Le directeur de la prison Ras El Ma à Fès démis de ses fonctions, après l'audio de Zefzafi
Siège de la DGAPR

PRISON - L’enquête administrative menée par la Délégation générale à l’administration pénitentiaire et à la réinsertion (DGAPR) concernant un enregistrement audio du détenu Nasser Zefzafi dans la prison Ras El Ma à Fès a fait tomber des têtes.

Dans un deuxième communiqué, publié ce vendredi, la DGAPR annonce que le directeur de la prison Ras El Ma à Fès a été démis de ses fonctions, tandis que trois fonctionnaires de cet établissement passeront au conseil de discipline qui prendra les mesures s’imposant à leur encontre. 

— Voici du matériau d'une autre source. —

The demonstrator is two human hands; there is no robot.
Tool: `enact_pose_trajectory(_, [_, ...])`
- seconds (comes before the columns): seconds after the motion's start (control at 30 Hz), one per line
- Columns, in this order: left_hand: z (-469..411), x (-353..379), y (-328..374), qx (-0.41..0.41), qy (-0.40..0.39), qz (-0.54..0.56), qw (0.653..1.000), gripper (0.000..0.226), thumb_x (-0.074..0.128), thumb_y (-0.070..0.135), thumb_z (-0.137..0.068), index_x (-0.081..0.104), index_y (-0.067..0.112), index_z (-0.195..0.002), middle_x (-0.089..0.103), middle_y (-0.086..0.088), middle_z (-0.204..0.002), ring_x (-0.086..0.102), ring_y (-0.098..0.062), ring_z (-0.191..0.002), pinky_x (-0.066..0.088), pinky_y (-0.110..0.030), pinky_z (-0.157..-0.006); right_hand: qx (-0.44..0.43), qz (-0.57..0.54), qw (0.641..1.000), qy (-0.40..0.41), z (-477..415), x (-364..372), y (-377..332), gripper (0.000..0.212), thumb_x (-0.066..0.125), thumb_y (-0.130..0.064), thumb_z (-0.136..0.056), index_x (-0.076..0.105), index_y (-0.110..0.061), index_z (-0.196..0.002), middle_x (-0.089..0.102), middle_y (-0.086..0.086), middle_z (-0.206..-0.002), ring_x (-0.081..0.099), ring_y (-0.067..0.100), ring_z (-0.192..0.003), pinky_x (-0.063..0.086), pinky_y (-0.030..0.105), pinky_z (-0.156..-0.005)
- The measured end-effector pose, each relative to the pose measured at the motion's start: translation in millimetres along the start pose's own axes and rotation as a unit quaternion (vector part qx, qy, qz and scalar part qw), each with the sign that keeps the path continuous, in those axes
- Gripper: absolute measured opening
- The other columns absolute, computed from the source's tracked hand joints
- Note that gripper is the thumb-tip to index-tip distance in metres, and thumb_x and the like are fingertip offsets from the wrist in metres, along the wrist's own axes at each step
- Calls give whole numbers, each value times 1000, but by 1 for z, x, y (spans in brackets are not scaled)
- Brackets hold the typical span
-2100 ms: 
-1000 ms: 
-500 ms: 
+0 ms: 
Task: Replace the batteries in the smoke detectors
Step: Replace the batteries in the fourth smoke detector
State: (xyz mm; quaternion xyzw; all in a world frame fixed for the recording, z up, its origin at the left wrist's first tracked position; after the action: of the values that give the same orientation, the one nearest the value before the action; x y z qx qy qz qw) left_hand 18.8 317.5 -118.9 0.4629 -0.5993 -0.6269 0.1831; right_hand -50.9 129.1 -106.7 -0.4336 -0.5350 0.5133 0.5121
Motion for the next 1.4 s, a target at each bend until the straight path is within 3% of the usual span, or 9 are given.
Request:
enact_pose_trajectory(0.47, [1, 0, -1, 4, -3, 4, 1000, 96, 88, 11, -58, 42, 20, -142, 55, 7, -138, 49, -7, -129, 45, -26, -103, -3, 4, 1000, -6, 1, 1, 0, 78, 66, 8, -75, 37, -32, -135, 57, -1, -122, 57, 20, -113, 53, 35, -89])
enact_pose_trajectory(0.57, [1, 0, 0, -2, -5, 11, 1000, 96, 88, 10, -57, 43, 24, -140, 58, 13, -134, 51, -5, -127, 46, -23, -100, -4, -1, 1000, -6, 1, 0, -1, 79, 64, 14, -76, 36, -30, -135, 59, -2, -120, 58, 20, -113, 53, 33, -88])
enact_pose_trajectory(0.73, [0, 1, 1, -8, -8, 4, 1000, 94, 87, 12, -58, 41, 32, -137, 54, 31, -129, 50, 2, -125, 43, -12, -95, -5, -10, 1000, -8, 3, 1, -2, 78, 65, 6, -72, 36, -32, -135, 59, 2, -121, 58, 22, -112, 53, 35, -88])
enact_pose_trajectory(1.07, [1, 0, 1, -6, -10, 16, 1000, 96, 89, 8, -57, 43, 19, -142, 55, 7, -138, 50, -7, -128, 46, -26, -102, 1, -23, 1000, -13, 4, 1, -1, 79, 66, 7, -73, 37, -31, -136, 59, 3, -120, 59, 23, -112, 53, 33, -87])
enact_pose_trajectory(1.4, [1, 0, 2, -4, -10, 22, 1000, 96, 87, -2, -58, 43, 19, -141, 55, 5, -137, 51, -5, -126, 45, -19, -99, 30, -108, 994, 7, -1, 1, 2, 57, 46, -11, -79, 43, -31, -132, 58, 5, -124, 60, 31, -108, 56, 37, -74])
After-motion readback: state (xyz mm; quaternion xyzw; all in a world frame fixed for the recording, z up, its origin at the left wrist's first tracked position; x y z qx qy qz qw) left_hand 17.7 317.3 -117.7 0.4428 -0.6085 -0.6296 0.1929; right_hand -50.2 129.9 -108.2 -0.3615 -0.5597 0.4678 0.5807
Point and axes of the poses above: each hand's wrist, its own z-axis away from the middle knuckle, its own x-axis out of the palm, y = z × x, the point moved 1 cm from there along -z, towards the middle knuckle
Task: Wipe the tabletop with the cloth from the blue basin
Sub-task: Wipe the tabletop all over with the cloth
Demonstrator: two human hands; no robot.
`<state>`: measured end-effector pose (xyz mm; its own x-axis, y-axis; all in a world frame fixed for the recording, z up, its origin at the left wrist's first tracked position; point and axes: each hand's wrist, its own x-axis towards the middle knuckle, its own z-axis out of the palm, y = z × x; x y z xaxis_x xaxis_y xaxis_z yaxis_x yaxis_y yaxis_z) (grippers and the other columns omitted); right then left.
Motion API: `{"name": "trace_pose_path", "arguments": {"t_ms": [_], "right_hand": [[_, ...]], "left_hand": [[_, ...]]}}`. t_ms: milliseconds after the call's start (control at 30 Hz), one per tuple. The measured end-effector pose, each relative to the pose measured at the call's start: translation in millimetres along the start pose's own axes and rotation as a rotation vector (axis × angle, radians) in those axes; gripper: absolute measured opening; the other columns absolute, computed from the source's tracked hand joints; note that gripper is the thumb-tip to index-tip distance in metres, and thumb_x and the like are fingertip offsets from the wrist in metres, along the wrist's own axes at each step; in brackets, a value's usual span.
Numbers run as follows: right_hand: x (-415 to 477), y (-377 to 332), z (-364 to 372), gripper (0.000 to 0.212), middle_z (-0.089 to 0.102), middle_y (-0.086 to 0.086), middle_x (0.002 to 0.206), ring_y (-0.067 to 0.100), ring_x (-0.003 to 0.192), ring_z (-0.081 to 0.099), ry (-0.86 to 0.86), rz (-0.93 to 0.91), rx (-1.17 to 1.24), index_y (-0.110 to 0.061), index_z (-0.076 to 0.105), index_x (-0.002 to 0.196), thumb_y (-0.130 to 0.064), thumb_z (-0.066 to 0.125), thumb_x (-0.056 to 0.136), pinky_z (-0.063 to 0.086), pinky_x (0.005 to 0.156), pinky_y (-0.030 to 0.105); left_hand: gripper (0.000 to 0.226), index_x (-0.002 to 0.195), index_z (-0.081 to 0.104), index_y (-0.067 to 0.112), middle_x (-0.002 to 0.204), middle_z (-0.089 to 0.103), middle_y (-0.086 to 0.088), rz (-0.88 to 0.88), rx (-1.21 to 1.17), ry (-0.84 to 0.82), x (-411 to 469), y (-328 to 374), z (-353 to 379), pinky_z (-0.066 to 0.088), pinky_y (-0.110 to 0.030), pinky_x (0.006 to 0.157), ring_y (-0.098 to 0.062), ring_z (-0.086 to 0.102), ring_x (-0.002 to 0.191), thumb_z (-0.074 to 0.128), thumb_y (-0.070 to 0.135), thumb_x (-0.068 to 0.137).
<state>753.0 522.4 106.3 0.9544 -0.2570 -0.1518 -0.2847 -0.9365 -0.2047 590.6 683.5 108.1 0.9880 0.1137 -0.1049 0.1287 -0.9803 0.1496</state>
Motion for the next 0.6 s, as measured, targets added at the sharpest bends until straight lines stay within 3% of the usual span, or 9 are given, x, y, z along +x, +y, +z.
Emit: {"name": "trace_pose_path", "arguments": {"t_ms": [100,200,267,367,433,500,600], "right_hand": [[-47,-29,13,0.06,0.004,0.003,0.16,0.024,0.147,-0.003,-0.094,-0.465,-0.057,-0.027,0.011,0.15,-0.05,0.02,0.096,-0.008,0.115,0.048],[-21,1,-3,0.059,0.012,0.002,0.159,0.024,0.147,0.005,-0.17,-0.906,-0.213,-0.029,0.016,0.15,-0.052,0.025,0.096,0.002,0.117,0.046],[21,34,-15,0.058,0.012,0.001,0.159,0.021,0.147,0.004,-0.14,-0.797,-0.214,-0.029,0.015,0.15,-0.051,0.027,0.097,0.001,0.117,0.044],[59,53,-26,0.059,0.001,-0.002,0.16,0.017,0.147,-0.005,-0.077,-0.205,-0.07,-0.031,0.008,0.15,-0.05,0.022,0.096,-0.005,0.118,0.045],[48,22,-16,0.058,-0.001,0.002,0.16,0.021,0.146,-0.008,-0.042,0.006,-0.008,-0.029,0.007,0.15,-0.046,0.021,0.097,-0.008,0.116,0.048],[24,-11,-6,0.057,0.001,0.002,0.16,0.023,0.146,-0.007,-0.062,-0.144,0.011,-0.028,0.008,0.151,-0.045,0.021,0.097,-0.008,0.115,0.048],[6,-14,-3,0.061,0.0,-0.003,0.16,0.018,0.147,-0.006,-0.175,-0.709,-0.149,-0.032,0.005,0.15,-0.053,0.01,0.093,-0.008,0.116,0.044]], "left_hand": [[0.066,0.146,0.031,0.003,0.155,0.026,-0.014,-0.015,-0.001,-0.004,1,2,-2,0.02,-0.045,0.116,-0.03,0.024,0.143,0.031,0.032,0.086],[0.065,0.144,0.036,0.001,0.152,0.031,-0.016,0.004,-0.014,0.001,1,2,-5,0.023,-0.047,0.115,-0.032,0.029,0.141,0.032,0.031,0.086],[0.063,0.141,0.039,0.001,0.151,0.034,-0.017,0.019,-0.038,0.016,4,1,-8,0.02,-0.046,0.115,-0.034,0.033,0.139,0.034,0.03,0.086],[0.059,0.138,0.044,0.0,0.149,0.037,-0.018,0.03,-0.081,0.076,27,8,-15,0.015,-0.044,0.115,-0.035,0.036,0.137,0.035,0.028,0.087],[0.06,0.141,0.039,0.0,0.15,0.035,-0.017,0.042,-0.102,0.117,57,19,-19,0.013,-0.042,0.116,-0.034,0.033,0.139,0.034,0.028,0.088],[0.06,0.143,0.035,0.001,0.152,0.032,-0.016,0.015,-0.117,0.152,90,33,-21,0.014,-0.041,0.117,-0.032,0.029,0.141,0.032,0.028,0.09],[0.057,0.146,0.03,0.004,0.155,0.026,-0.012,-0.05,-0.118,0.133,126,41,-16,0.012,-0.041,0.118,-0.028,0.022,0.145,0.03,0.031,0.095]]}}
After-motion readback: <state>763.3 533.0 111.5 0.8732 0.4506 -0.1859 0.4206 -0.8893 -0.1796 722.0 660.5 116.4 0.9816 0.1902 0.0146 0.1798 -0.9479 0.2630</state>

L’enquête est toujours en cours, précise la délégation, soulignant que toute responsabilité avérée dans cette affaire fera l’objet de mesures judiciaires conformément à la loi. 

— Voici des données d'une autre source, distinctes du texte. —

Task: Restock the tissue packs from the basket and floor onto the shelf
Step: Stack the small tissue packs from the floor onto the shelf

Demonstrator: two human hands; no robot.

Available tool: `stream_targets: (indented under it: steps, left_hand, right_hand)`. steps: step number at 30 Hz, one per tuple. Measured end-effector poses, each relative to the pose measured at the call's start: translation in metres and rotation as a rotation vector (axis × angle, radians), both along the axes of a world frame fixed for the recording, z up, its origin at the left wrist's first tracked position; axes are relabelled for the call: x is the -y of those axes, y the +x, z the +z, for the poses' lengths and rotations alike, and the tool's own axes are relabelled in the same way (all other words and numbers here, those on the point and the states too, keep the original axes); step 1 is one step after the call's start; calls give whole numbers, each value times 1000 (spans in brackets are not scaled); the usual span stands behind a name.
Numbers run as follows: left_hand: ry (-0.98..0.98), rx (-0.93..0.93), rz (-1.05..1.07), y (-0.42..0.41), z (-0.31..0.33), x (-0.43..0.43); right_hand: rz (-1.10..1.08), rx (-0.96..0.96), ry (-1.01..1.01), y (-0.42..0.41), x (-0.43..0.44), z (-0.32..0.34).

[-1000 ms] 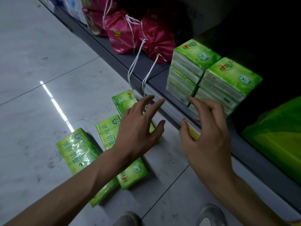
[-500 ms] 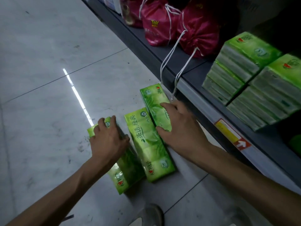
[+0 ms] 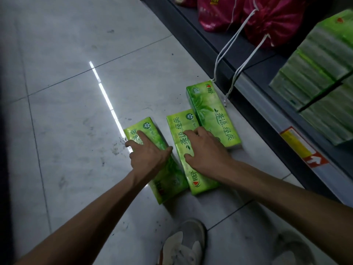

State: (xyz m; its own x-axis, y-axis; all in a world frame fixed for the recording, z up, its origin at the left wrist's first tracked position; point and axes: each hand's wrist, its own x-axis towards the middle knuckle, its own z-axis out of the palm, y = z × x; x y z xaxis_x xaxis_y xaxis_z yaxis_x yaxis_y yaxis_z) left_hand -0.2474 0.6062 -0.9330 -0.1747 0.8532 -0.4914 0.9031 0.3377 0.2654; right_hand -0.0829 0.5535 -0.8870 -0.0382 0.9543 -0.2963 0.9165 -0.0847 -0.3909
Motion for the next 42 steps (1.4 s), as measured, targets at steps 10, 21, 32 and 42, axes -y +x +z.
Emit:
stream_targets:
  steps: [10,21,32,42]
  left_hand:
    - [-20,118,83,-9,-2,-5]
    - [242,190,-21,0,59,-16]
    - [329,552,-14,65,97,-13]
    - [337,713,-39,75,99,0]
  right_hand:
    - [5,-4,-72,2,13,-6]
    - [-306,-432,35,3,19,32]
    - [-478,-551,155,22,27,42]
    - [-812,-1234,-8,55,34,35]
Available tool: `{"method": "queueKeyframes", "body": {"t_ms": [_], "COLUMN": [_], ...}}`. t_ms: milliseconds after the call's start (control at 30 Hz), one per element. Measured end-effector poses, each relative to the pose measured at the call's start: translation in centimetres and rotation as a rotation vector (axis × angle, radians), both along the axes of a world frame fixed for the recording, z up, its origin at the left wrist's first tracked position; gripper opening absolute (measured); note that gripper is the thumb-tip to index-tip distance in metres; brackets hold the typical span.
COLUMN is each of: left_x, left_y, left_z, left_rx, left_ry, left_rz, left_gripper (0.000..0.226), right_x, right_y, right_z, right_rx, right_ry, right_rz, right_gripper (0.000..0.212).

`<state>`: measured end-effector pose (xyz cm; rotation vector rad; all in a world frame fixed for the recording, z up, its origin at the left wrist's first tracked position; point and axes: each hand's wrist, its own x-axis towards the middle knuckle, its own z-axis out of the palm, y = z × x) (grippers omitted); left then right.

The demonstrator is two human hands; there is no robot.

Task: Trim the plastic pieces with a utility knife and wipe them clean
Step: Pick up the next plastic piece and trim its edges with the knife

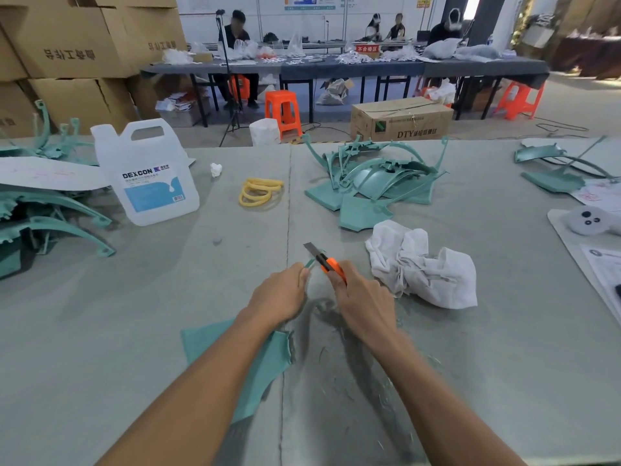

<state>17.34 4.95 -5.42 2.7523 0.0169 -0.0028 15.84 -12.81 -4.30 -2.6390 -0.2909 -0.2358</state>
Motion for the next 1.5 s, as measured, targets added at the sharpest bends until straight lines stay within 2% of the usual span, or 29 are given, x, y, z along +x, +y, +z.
{"method": "queueKeyframes", "body": {"t_ms": [100, 267, 367, 500, 667, 800, 900, 1000, 1067, 1167, 1267, 1367, 1433, 1500], "left_x": [-0.2, 0.0, -0.1, 0.0, -0.2, -0.2, -0.8, -1.4, -1.6, -2.1, -4.8, -11.0, -14.7, -16.7], "left_y": [-0.1, 0.0, 0.0, -0.1, -0.1, -0.1, -0.2, -0.1, 0.0, 0.3, 2.1, 5.3, 7.2, 8.2], "left_z": [0.0, 0.1, 0.1, 0.1, 0.0, 0.3, 0.0, -0.1, 0.7, 2.9, 3.6, 2.5, 1.4, 0.0], "left_rx": [0.005, 0.01, 0.014, 0.021, 0.009, 0.022, 0.022, 0.014, -0.061, -0.084, -0.093, -0.129, -0.021, 0.098], "left_ry": [0.003, 0.021, 0.021, 0.02, 0.015, 0.005, -0.022, -0.02, 0.01, -0.001, -0.062, -0.142, -0.066, 0.094], "left_rz": [-0.001, -0.003, -0.002, 0.002, 0.003, -0.001, -0.02, -0.039, -0.067, -0.131, -0.06, 0.029, 0.05, 0.016], "left_gripper": [0.035, 0.036, 0.036, 0.036, 0.035, 0.036, 0.038, 0.04, 0.041, 0.04, 0.057, 0.073, 0.092, 0.109], "right_x": [0.5, 0.3, 0.7, 0.2, 0.6, 0.3, 1.0, 0.6, 0.5, 0.8, 0.6, -1.7, -3.8, -5.8], "right_y": [-0.6, -1.2, -1.8, -1.6, -1.8, -1.9, -2.3, -2.3, -2.4, -2.8, -3.9, -5.5, -6.2, -6.1], "right_z": [0.2, 0.1, 0.0, -0.2, -0.2, -0.3, 0.0, -0.2, -0.4, -0.2, 0.0, 0.3, 0.6, 0.9], "right_rx": [0.093, 0.05, 0.093, -0.031, 0.053, 0.009, 0.179, 0.158, 0.175, 0.335, 0.498, 0.459, 0.382, 0.253], "right_ry": [0.031, 0.014, -0.003, -0.075, -0.033, -0.056, 0.009, -0.037, -0.031, 0.035, 0.075, 0.024, 0.023, 0.065], "right_rz": [-0.065, 0.002, 0.001, 0.047, 0.02, 0.034, -0.072, -0.033, -0.045, -0.122, -0.146, -0.07, 0.032, 0.164], "right_gripper": [0.032, 0.033, 0.03, 0.034, 0.029, 0.035, 0.031, 0.029, 0.029, 0.029, 0.025, 0.024, 0.02, 0.01]}}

Ce matin, dans un premier communiqué, la DGAPR a annoncé avoir dépêché, le 31 octobre, une commission centrale à la prison locale Ras El Ma à Fès dans le cadre de cette enquête dont les premiers éléments ont montré que Nasser Zefzafi a “prétendu communiquer avec ses proches pour réaliser un enregistrement audio ayant d’autres objectifs que de maintenir les liens familiaux”. Un audio qui a été diffusé sur les réseaux sociaux et relayé par certains sites électroniques, ajoute la même source.

Les premiers éléments de l’enquête ont également montré que Nasser Zefzafi et d’autres détenus des événements liés à Al Hoceïma ont “refusé de se conformer aux ordres des fonctionnaires de rejoindre leurs cellules”, affirme la DGAPR, soulignant que cette réaction des détenus avait pour prétexte de contester le fait que l’un d’eux n’ait pas été “autorisé à téléphoner à ses proches”. Un fait que dément formellement la même source affirmant que ce détenu “avait usé de ce droit lors de la même journée”. 

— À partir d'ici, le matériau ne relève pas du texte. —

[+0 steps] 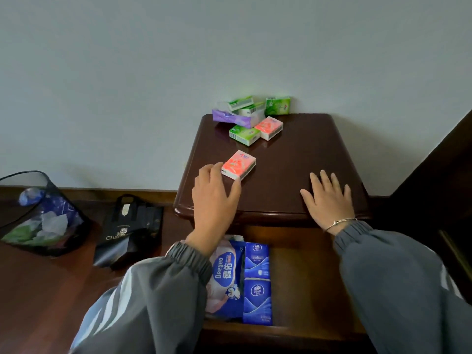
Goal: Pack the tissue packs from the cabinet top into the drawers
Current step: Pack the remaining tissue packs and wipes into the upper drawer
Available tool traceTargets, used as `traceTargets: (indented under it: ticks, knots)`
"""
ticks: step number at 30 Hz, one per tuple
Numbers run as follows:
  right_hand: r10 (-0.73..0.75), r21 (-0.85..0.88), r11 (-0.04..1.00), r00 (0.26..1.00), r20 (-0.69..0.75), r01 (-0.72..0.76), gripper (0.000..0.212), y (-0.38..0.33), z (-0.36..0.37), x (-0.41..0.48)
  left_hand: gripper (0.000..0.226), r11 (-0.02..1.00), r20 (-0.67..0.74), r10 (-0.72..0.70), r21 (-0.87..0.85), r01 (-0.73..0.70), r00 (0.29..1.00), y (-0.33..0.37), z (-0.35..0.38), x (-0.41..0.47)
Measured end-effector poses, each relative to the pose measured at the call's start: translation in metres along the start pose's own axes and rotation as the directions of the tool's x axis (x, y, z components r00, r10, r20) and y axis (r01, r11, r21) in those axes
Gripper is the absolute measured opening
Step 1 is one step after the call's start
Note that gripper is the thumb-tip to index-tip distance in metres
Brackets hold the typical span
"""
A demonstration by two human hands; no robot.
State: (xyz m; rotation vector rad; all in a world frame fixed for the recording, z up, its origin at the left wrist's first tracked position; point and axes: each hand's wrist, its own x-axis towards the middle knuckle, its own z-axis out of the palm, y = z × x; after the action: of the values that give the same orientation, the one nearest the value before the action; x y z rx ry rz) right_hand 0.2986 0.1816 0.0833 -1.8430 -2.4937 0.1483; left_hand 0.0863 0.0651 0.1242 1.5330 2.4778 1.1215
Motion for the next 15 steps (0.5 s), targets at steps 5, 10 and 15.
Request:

La DGAPR a ajouté, par ailleurs, que des fonctionnaires de l’établissement pénitentiaire ont été agressés par certains de ces détenus qui refusaient d’obtempérer. Ce qui a exigé leur transfert au CHU Hassan II de Fès pour y recevoir les soins nécessaires. Ces fonctionnaires, a-t-elle affirmé, “porteront plainte auprès du parquet compétent (...) Un écrit à ce sujet a été soumis par la direction de la prison au ministère public”.

 

La DGAPR a aussi tenu à prévenir que “pour le maintien de l’ordre et de la discipline au sein de cet établissement pénitentiaire, elle prendra toutes les mesures disciplinaires nécessaires à l’encontre de ces détenus”.